Problem: Could the data below be copied out in full, word for word?

◆ ◆ ◆ ◆ ◆ ◆ ◆

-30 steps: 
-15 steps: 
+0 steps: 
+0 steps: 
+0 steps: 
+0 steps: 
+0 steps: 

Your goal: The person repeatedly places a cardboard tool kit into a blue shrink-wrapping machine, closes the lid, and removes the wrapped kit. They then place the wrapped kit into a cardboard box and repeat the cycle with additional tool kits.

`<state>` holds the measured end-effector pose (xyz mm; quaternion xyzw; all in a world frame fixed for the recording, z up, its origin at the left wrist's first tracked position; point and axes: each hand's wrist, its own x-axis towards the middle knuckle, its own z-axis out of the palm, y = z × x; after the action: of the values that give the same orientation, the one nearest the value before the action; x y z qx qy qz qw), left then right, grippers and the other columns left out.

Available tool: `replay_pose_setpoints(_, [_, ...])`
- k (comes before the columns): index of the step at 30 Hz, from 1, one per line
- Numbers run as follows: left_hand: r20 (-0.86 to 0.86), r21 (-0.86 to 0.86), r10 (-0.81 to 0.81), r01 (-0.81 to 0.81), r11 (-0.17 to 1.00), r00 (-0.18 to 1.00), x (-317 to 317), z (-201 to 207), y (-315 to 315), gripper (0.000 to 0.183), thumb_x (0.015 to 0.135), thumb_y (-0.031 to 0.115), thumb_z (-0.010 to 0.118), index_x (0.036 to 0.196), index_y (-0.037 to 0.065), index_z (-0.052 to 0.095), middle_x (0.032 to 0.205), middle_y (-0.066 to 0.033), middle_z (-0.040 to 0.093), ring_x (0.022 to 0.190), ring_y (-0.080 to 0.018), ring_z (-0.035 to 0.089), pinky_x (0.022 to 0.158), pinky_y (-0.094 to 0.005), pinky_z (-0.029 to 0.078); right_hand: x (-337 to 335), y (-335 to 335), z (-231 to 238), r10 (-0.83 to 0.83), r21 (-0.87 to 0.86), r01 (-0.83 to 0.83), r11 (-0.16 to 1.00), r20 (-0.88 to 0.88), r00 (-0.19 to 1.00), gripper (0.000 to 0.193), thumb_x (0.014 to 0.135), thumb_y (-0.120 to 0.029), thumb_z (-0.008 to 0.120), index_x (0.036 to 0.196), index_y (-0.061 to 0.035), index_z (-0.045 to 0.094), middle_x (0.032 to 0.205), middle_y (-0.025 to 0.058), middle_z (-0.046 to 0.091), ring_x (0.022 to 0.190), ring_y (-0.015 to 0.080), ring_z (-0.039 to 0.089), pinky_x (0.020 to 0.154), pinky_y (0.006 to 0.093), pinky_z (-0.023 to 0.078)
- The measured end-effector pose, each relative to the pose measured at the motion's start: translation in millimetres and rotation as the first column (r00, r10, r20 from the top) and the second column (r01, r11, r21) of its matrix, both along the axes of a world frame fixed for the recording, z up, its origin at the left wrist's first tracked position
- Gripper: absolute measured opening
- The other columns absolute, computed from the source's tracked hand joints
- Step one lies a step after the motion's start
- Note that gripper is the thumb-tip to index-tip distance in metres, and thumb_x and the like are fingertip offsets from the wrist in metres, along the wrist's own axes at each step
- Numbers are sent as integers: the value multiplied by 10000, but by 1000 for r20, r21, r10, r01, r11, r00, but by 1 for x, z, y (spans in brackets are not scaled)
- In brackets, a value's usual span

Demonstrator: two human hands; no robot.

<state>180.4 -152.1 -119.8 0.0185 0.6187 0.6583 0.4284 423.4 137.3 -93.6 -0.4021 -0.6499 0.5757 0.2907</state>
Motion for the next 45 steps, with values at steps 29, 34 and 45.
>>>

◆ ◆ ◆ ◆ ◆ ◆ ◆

Solution below:
-30 steps: 
-15 steps: 
+0 steps: 
+0 steps: 
+0 steps: 
+0 steps: 
+0 steps: 

Your goal: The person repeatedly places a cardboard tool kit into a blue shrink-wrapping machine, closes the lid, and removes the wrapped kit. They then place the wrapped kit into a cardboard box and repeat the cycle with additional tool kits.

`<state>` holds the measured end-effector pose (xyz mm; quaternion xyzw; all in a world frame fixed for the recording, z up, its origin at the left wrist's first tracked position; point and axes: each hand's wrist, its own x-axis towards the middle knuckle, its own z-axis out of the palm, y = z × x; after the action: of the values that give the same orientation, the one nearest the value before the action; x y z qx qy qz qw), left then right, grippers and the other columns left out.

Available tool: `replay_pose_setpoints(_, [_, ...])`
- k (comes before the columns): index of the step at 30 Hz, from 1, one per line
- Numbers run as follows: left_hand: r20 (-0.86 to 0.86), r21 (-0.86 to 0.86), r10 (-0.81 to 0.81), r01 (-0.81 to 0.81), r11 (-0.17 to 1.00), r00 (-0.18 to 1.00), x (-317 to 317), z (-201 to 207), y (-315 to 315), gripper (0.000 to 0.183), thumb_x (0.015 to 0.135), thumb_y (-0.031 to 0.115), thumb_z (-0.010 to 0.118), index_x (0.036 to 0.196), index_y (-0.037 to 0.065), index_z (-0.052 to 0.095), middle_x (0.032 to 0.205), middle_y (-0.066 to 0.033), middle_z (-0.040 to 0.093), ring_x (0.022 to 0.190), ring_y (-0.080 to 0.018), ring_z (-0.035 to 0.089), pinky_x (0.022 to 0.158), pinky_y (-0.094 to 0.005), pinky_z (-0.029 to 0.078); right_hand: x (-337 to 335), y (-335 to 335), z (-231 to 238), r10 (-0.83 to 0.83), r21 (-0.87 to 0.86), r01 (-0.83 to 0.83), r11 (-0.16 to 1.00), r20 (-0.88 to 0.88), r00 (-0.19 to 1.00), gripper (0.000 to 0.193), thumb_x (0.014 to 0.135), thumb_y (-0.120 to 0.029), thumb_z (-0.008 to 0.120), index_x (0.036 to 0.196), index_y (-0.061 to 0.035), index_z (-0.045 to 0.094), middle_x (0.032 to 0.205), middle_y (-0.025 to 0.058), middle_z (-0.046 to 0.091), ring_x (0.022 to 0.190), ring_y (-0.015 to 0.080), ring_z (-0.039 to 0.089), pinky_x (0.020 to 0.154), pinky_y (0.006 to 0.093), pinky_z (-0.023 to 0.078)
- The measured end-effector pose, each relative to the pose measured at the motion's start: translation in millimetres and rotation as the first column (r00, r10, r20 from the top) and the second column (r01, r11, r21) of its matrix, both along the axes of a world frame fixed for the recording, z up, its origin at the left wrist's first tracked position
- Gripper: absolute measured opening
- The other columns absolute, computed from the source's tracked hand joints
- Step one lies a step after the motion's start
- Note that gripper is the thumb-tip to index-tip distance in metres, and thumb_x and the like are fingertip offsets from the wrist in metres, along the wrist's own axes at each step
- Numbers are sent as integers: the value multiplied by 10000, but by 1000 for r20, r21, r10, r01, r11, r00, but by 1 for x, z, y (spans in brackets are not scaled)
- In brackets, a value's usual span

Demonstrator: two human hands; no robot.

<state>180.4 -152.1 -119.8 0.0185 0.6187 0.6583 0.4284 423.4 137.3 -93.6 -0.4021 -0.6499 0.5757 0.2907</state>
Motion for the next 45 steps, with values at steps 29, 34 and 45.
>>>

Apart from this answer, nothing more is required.